(What to work on) The data should be written out in full, exactly as it stands, and the pictures dropped.

(Material provided)
# # #

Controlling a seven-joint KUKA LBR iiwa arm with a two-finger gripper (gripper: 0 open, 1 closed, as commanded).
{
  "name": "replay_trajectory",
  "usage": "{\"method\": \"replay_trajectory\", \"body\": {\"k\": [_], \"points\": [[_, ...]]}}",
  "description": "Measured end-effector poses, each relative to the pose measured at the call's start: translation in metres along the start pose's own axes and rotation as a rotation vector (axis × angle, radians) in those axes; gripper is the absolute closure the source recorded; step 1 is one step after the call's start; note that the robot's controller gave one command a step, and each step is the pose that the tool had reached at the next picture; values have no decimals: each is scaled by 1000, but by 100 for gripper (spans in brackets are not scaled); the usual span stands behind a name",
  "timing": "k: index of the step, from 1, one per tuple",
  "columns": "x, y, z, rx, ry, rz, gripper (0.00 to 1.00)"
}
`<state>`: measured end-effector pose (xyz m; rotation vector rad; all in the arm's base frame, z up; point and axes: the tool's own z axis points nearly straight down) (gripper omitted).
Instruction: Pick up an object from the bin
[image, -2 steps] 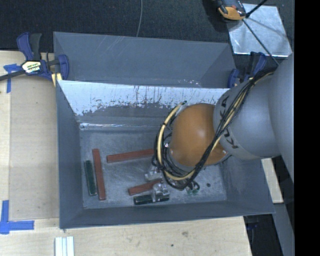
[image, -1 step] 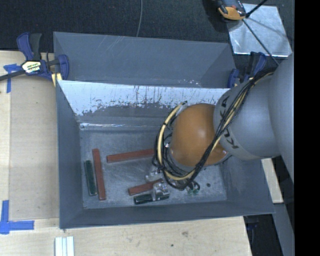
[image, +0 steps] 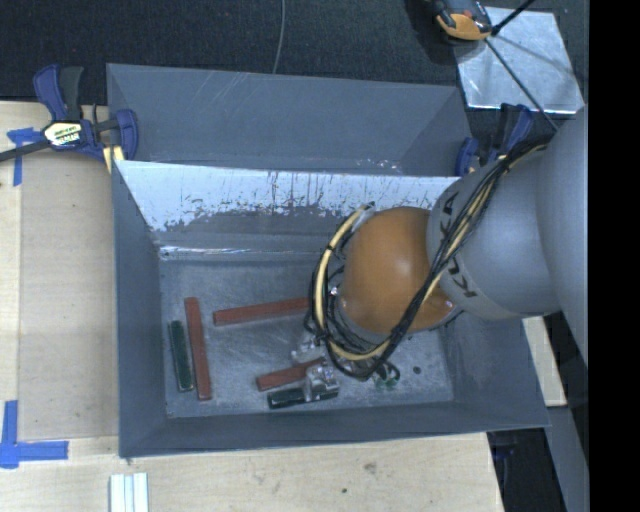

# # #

(Completed exercise)
Controlling a seven-joint KUKA LBR iiwa arm with a two-finger gripper (gripper: 0 open, 1 closed, as commanded).
{
  "name": "replay_trajectory",
  "usage": "{\"method\": \"replay_trajectory\", \"body\": {\"k\": [_], \"points\": [[_, ...]]}}",
  "description": "Measured end-effector poses, each relative to the pose measured at the call's start: translation in metres along the start pose's own axes and rotation as a rotation vector (axis × angle, radians) in those axes; gripper is the absolute closure the source recorded; step 1 is one step after the call's start; note that the robot's controller gave one command a step, and each step is the pose that the tool had reached at the next picture; values have no decimals: each is scaled by 1000, but by 100 for gripper (spans in brackets are not scaled); the usual span stands behind a name",
  "timing": "k: index of the step, from 1, one per tuple",
  "columns": "x, y, z, rx, ry, rz, gripper (0.00 to 1.00)"
}
`<state>`: measured end-effector pose (xyz m; rotation vector rad; all in the arm's base frame, z up; point and axes: the tool's own z axis points nearly straight down) (gripper omitted).
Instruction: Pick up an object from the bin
[image, -2 steps] 
[image, -1 step] 
[image, +0 steps] 

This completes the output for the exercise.